Teatro Genova Teatro Instabile Mercoledì 25 febbraio 2015

Il MiBACT sceglie i teatri nazionali. Lo Stabile di Genova non c'è

Angelo Pastore, direttore dello Stabile di Genova

Genova - Martedì 24 febbraio il secco no comment di Angelo Pastore, direttore del Teatro Stabile di Genova, chiaramente segnalava una fase di consultazioni intense. In tarda serata, sempre il 24 febbraio, un comunicato diffuso dal Comune di Genova parlava dell'esclusione da parte del MiBACT (Ministero dei Beni e delle Attività Culturali e del Turismo) dello Stabile dai teatri aventi titolo al riconoscimento di Teatro Nazionale.

La reazione parte dal sindaco di Genova Marco Doria, dall’assessora alla Cultura Carla Sibilla e dalla Direzione del Teatro Stabile (Angelo Pastore, ndr). Doria, Sibilla e la Direzione, prosegue il comunicato, «manifestano stupore e indignazione per una scelta che ha privilegiato valutazioni diverse e discrezionali e non i parametri storici, strutturali, qualitativi ed economici rispettati da un Teatro dal valore universalmente riconosciuto e da una Scuola teatrale che ha formato negli anni i principali grandi attori e registi attivi sulla scena nazionale e internazionale».

La risposta alla comunicazione del MiBACT è immediata e decisa a verificare nel dettaglio cosa ha portato la commissione a escludere lo Stabile di Genova dai Teatri Nazionali e a posizionarlo fra i Tric - Teatri di Rilevante Interesse Culturale. Con questo fine, si legge sempre nella comunicazione del Comune di Genova, «la Direzione del Teatro Stabile ha avanzato formale richiesta di accesso agli atti, per meglio comprendere le motivazioni che hanno determinato la decisione e valutare nel merito una situazione che non può essere accettata passivamente».

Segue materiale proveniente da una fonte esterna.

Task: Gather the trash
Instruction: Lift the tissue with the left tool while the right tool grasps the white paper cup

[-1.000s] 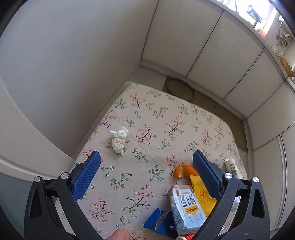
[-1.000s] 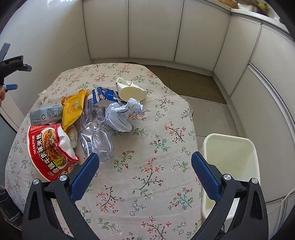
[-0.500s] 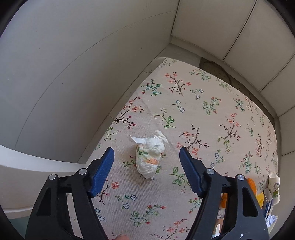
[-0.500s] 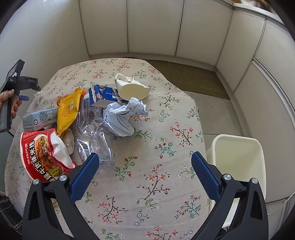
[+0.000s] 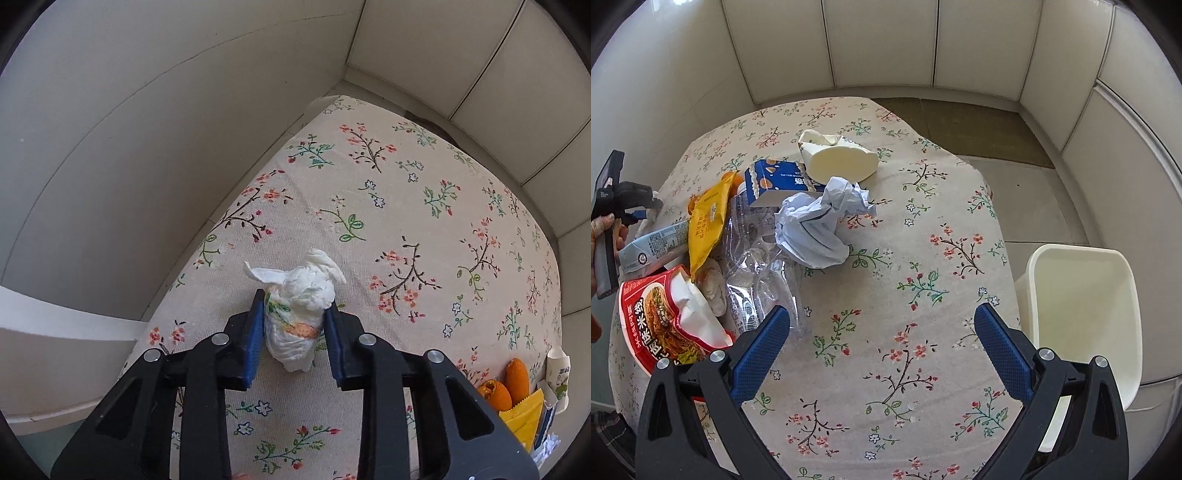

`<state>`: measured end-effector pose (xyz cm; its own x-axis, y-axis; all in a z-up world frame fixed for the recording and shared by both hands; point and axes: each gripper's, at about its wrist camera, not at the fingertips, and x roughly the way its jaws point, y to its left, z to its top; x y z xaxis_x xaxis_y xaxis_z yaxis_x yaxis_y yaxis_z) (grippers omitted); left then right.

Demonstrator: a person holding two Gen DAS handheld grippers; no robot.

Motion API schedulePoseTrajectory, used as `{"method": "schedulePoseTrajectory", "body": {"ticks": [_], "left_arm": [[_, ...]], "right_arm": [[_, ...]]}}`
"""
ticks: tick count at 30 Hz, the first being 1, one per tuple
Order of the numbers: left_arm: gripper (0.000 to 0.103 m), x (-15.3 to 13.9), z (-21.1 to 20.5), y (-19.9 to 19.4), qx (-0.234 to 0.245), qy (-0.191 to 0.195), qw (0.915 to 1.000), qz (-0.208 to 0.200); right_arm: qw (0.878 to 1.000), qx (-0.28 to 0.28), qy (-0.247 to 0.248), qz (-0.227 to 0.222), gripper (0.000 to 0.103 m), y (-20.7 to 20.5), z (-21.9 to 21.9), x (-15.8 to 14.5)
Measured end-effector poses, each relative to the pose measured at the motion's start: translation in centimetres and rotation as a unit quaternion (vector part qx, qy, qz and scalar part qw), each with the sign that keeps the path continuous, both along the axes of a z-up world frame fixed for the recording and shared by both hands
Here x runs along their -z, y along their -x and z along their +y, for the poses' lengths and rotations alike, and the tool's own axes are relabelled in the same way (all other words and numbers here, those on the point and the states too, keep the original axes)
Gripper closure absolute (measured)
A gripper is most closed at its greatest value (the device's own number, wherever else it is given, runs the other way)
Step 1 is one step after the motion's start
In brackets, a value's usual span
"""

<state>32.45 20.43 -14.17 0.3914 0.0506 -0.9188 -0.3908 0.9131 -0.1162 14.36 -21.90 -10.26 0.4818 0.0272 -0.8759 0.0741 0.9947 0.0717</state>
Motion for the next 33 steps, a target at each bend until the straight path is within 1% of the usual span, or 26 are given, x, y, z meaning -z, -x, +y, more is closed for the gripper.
{"method": "schedulePoseTrajectory", "body": {"ticks": [2,5,7,9,11,12,13,14,15,18,20,22,24,26,28,30,31,33], "left_arm": [[0.075,-0.5,-0.4,0.8,-0.003,0.002,1.0,-0.007],[0.075,-1.8,-1.4,2.3,-0.005,0.016,0.9996,-0.024],[0.075,-3.0,-2.5,3.5,0.002,0.022,0.9992,-0.033],[0.075,-4.7,-4.0,5.0,0.019,0.034,0.9981,-0.049],[0.075,-6.7,-5.6,7.1,0.038,0.069,0.994,-0.075],[0.075,-7.2,-6.3,7.8,0.045,0.08,0.9923,-0.083],[0.075,-8.2,-7.1,9.3,0.054,0.089,0.9899,-0.096],[0.075,-8.7,-7.7,10.5,0.058,0.095,0.988,-0.106],[0.075,-9.1,-8.2,11.7,0.062,0.104,0.9859,-0.116],[0.075,-9.4,-9.6,14.3,0.064,0.125,0.9818,-0.128],[0.075,-9.5,-10.5,14.7,0.076,0.133,0.9803,-0.125],[0.075,-9.9,-11.3,14.6,0.092,0.134,0.978,-0.13],[0.075,-10.5,-11.5,14.9,0.1,0.132,0.9769,-0.135],[0.075,-10.7,-11.5,14.6,0.103,0.137,0.9755,-0.137],[0.075,-10.7,-11.3,14.5,0.108,0.14,0.9747,-0.137],[0.075,-10.8,-11.3,14.4,0.108,0.135,0.9755,-0.136],[0.075,-10.8,-11.2,14.4,0.108,0.135,0.9755,-0.136],[0.075,-10.9,-11.0,14.3,0.107,0.137,0.9754,-0.135]], "right_arm": [[1.0,0.006,-0.018,-0.009,0.006,-0.4,-0.6,-0.5],[0.999,0.011,-0.049,-0.018,0.006,-1.6,-1.2,-1.4],[0.998,0.007,-0.064,-0.022,0.006,-2.7,-1.4,-2.0],[0.997,0.001,-0.066,-0.032,0.006,-4.0,-1.3,-2.7],[0.997,-0.021,-0.049,-0.05,0.007,-5.5,-0.8,-3.5],[0.997,-0.041,-0.031,-0.059,0.007,-6.5,-0.3,-3.9],[0.996,-0.059,-0.016,-0.062,0.008,-7.5,0.2,-4.0],[0.995,-0.083,0.001,-0.059,0.013,-8.8,0.7,-3.9],[0.993,-0.105,0.019,-0.054,0.021,-10.0,1.5,-3.7],[0.986,-0.155,0.053,-0.034,0.028,-12.7,3.1,-2.7],[0.981,-0.18,0.064,-0.023,0.03,-14.0,4.2,-2.0],[0.979,-0.194,0.064,-0.019,0.03,-14.7,5.0,-1.6],[0.976,-0.201,0.083,-0.016,0.03,-15.3,5.8,-1.0],[0.973,-0.206,0.104,-0.009,0.03,-16.1,6.5,-0.2],[0.971,-0.208,0.115,0.004,0.036,-16.9,6.8,0.7],[0.971,-0.207,0.118,0.02,0.045,-17.6,6.6,1.7],[0.971,-0.206,0.119,0.024,0.048,-17.8,6.5,2.1],[0.972,-0.205,0.11,0.039,0.062,-18.0,6.2,3.2]]}}
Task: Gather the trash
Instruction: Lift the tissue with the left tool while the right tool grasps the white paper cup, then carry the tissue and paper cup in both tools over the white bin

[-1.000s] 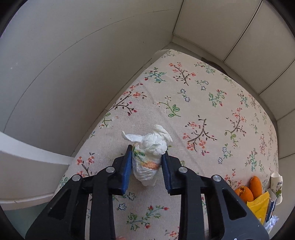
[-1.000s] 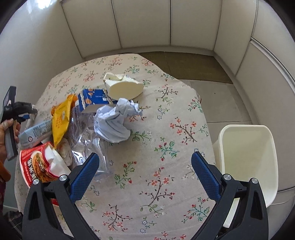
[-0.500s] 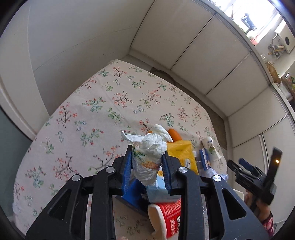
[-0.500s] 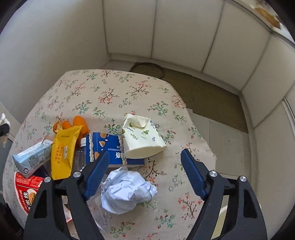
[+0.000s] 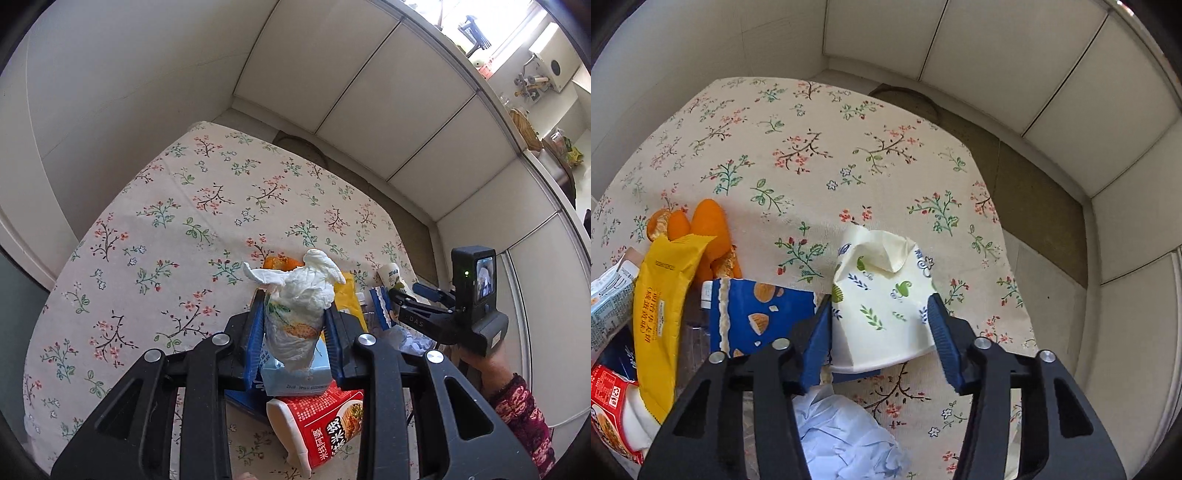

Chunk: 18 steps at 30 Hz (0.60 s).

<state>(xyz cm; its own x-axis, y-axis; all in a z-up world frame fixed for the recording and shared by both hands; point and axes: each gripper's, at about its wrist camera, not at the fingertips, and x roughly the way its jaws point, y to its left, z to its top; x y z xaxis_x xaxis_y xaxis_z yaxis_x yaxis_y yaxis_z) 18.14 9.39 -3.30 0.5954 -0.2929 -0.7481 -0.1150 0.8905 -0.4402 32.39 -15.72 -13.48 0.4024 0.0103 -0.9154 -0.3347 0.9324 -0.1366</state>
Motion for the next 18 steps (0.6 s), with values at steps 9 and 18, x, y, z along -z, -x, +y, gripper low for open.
{"method": "schedulePoseTrajectory", "body": {"ticks": [9,18], "left_arm": [[0.075,0.0,0.1,0.0,-0.001,0.012,0.9999,0.002],[0.075,-1.3,-0.6,0.7,0.003,0.017,0.9997,-0.018]], "right_arm": [[0.998,0.022,-0.049,-0.037,0.074,2.1,-0.9,-0.8],[0.993,0.046,-0.089,-0.07,0.077,6.0,-2.1,-3.8]]}}
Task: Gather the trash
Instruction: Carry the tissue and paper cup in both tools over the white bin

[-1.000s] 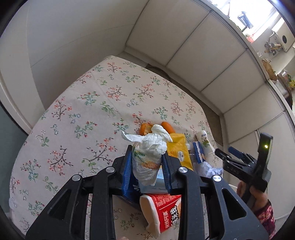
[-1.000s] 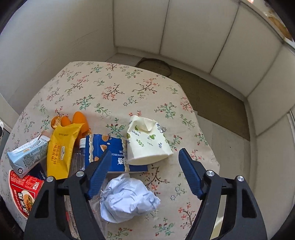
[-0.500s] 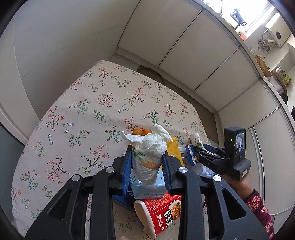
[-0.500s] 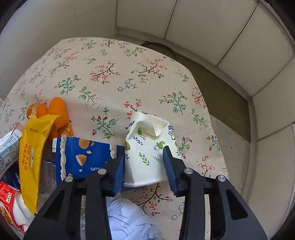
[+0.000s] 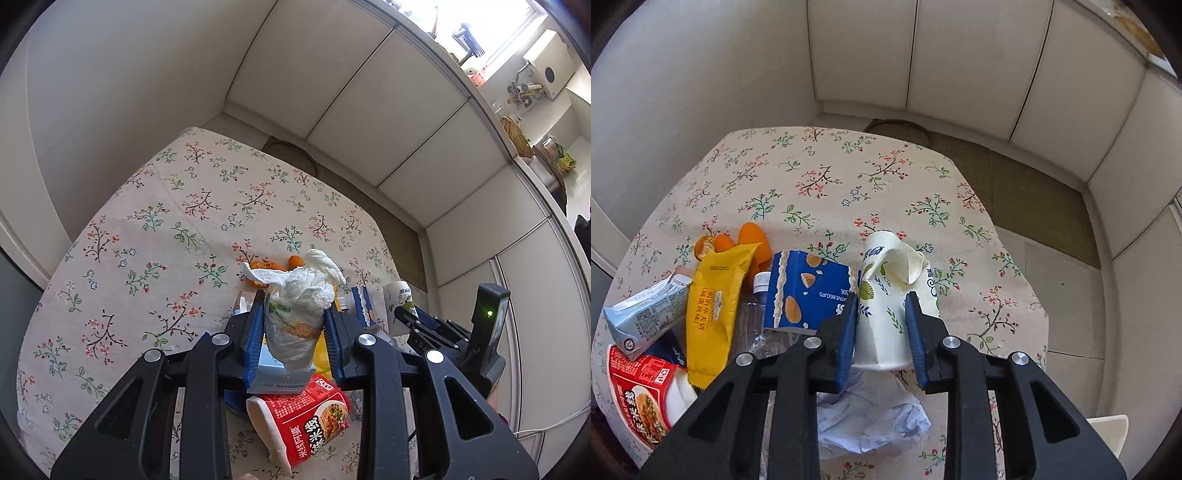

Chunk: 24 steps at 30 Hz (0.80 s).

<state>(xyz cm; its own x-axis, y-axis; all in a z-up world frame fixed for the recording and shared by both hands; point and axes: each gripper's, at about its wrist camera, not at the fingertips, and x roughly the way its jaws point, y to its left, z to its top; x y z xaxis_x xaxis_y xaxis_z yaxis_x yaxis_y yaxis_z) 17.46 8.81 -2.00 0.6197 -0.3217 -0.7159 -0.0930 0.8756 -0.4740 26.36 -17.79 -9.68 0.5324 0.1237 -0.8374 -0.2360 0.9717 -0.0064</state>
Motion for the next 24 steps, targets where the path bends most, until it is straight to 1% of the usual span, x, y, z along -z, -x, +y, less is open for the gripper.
{"method": "schedulePoseTrajectory", "body": {"ticks": [6,13,20,24], "left_arm": [[0.075,-1.3,-1.2,0.8,0.01,0.004,0.9998,-0.018],[0.075,-3.1,-1.9,2.0,0.013,0.002,0.9987,-0.05],[0.075,-4.2,-2.8,3.0,0.022,0.008,0.9973,-0.069],[0.075,-5.0,-3.7,3.8,0.032,0.006,0.9959,-0.084]], "right_arm": [[0.998,0.023,-0.038,-0.032,0.077,3.3,-1.5,-3.2],[0.994,0.043,-0.06,-0.082,0.077,8.0,-2.6,-7.2],[0.989,0.06,-0.051,-0.122,0.077,12.2,-3.8,-10.3],[0.985,0.083,-0.046,-0.146,0.076,14.7,-5.1,-11.8]]}}
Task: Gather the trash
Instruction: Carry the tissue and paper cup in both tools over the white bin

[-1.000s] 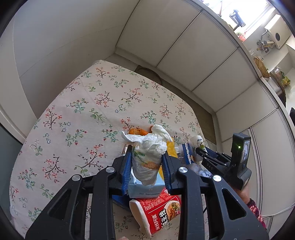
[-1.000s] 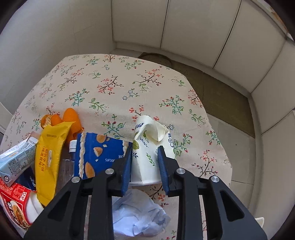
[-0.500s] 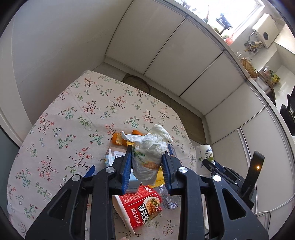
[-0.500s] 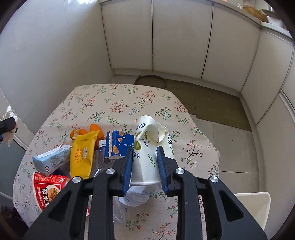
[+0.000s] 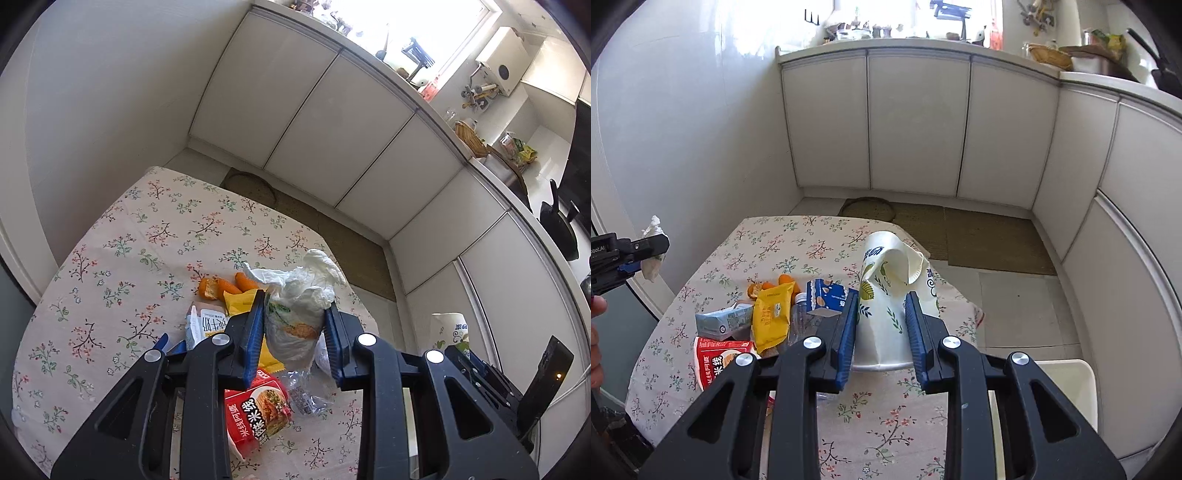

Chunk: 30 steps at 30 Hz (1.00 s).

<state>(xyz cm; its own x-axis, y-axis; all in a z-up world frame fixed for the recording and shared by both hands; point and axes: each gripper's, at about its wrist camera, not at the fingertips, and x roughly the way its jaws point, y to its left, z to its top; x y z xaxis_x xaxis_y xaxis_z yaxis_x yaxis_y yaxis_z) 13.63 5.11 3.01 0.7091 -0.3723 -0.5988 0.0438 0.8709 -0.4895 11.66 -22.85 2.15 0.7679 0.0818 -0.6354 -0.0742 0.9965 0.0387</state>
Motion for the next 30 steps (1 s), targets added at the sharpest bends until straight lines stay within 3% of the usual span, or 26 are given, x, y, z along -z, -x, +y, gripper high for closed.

Finalmente disponibile, chiaramente sotto pressione, Pastore dichiara senza mezzi termini: «È una decisione ridicola, grottesca, scandalosa. Si tratta di scelte geopolitiche che non tengono conto dei programmi. Genova come città, non solo il suo teatro, è stata penalizzata e tenuta in nessun conto. Continuo a ricevere telefonate da tutta Italia che sono di totale stupore. Tutti mi chiedono: ma cosa è successo, che cosa avete fatto?».

Quando parlate (insieme con il sindaco e l'assessore) di scelta che ha privilegiato valutazioni diverse e discrezionali a cosa vi riferite?
«Prima ci hanno spiegato che saranno rigorosissimi, che ci saranno pochissimi Teatri Nazionali, e poi ne nominano sette? Con fusioni nate ieri, mentre qui a Genova c'è un teatro con una storia, una competenza, una professionalità che vengono da lontano. E allora perché non farne 8? Questo è uno schiaffo alla città che non è tollerabile».

Crede che tra i 7 nuovi Teatri Nazionali ci sia qualcuno che doveva restare escluso?
«Se ne avessero fatti due o tre, sarebbe stato chiaro per tutti. Ora però vedere che la Toscana, che non è un Teatro Stabile e ha fatto una fusione di recente, figura tra i Teatri Nazionali; oppure vedere nell'elenco Napoli, che non aveva né una scuola né un dipendente, e che ha fatto tutto negli ultimi mesi: non a caso ne è seguito uno scandalo. E ancora il Veneto, altra fusione dell'ultima ora. È davvero come prendere un pugno nello stomaco per noi delle Stabile di Genova, e ora abbiamo bisogno di assorbire il colpo. Devo dire che sono senza parole».

Che cosa vi proponete di fare? Agirete di concerto con Comune e Regione?
«Chiederemo gli atti e poi valuteremo. Ci sarà senz'altro un'interrogazione parlamentare. L'onorevole Mara Carocci ne parlava stamattina e si stava attrezzando. E penso e spero che anche la città tutta si ribelli. Noi proseguiremo nel nostro lavoro e stupiremo il mondo con la prossima stagione. Agiremo come se fossimo un Teatro Nazionale di fatto».

Intanto i lavori della Commissione Consultiva Teatro del MiBACT proseguono e, dopo aver vagliato le 10 domande pervenute per la nomina a Teatro Nazionale, ora si tratta di valutare quelle per i TRIC, che sarebbero un po' più di 30. Rispetto allo scorso anno, quando i soggetti finanziati dal FUS sono stati circa 370-380, pare che complessivamente le domande arrivate quest'anno siano di più, ma stiano comunque dentro le 500 in totale.